The Unreasonable Effectiveness of Boring Stacks
There’s a pattern I keep noticing in teams that ship reliably: they’re bored by their own tech stack.
Not disengaged. Not checked out. Just genuinely unexcited by their infrastructure choices. They’re running Postgres, deploying to a platform they’ve used for years, writing code in a language that’s been around longer than the company. Ask them about their stack at a conference and they’ll change the subject. There’s nothing to say.
This used to seem like a lack of ambition. Now I think it’s a form of discipline.
The cost you don’t see
Every new technology carries a hidden tax. Not just the adoption cost — the documentation spelunking, the migration scripts, the week you spend figuring out why a library behaves differently in production. There’s a longer tail.
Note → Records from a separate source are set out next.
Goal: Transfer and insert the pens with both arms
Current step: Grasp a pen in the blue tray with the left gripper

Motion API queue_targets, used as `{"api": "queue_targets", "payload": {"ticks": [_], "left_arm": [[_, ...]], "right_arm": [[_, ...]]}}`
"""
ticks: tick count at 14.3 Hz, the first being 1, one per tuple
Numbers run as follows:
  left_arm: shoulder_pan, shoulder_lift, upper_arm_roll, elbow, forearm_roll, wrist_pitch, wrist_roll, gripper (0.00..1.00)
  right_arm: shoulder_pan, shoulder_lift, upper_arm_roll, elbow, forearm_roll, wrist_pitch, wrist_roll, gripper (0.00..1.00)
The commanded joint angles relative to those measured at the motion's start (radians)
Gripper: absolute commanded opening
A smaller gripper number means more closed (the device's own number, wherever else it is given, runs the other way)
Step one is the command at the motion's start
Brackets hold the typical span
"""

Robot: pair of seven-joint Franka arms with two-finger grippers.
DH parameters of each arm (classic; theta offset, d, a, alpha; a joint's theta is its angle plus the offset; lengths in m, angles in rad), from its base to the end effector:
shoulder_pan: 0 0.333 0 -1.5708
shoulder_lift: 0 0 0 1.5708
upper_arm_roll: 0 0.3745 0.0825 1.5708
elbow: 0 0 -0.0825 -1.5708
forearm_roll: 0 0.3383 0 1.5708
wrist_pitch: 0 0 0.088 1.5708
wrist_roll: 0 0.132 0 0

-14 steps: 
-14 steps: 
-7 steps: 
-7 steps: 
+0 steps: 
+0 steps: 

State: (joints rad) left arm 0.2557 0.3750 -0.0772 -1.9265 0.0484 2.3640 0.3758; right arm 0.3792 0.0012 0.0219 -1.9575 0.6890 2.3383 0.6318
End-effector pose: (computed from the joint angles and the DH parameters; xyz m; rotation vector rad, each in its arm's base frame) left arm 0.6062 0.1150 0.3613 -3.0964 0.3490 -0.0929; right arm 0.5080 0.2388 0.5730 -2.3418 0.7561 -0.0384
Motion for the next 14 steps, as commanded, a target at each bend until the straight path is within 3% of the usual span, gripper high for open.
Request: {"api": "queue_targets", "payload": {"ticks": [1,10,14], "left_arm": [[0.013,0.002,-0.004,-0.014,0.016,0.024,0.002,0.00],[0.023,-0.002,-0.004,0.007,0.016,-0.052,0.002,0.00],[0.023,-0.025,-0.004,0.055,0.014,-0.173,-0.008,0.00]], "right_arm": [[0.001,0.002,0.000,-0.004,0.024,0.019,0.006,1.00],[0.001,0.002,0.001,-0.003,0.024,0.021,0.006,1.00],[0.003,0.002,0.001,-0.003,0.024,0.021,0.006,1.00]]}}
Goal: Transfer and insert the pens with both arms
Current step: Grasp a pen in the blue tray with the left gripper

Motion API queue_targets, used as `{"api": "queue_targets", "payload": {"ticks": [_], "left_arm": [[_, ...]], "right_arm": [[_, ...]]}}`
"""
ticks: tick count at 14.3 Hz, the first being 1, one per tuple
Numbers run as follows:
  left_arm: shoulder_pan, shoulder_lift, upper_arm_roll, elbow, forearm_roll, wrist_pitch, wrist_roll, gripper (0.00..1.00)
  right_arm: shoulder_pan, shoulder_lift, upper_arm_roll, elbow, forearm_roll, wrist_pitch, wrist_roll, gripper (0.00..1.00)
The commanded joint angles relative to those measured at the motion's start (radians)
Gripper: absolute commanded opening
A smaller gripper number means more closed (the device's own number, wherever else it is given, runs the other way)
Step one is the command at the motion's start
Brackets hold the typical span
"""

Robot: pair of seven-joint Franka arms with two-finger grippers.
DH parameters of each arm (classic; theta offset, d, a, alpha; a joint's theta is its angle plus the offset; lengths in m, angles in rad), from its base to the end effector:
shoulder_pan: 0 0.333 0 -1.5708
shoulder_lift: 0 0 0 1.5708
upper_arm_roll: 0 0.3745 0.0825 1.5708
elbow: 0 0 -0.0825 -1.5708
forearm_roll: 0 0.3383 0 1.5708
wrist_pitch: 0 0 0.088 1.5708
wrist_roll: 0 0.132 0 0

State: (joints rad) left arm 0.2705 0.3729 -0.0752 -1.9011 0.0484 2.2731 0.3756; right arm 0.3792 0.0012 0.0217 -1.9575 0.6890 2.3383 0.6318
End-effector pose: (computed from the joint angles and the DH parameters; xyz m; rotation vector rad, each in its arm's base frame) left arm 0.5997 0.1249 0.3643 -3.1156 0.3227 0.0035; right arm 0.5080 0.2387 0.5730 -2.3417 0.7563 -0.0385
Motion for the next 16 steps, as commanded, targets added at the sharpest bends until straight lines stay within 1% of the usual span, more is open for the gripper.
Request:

The real cost is the ongoing tax on every future engineer who joins the team. The person who has to debug the unfamiliar behavior at 2am. The recruiter who has to filter for experience with something nobody’s heard of. The institutional knowledge that lives in the heads of two people and dies when they leave.
Boring technologies have already paid this tax. The answers are on Stack Overflow. The failure modes are documented. The edge cases have been hit by someone else, and they wrote about it.
Excitement is a signal
When a team is excited about a technology, that excitement usually means something. Either the technology is genuinely new (which means it’s unsolved), or it’s new to them (which means the team is paying the learning tax in real time, on real work).
Neither of these is inherently bad. But they’re costs. And they compound.
I’ve seen teams choose a new database because the benchmarks looked impressive and they wanted to learn it. Two years later they’re maintaining a custom driver, dealing with a replication bug that the project’s core team hasn’t triaged yet, and onboarding every new hire to a thing they’ve never heard of.
The exciting part lasted about three months.
Where to be experimental
None of this means never use new things. It means place your bets deliberately.
The foundation of your system — the database, the API contract, the deployment model — should be boring. You want to be able to call the database vendor at 3am and have someone pick up. You want ten years of blog posts about the failure modes.
The edges are different. The CLI tool someone uses on their own machine. The internal script that runs once a week. The experimental feature behind a flag. These are good places to try new things, because the blast radius is small and the learning is real.
Boring foundation. Experimental edges. The teams I’ve seen do this well seem to ship faster, not slower — because they’re spending their novelty budget on the product, not on the infrastructure.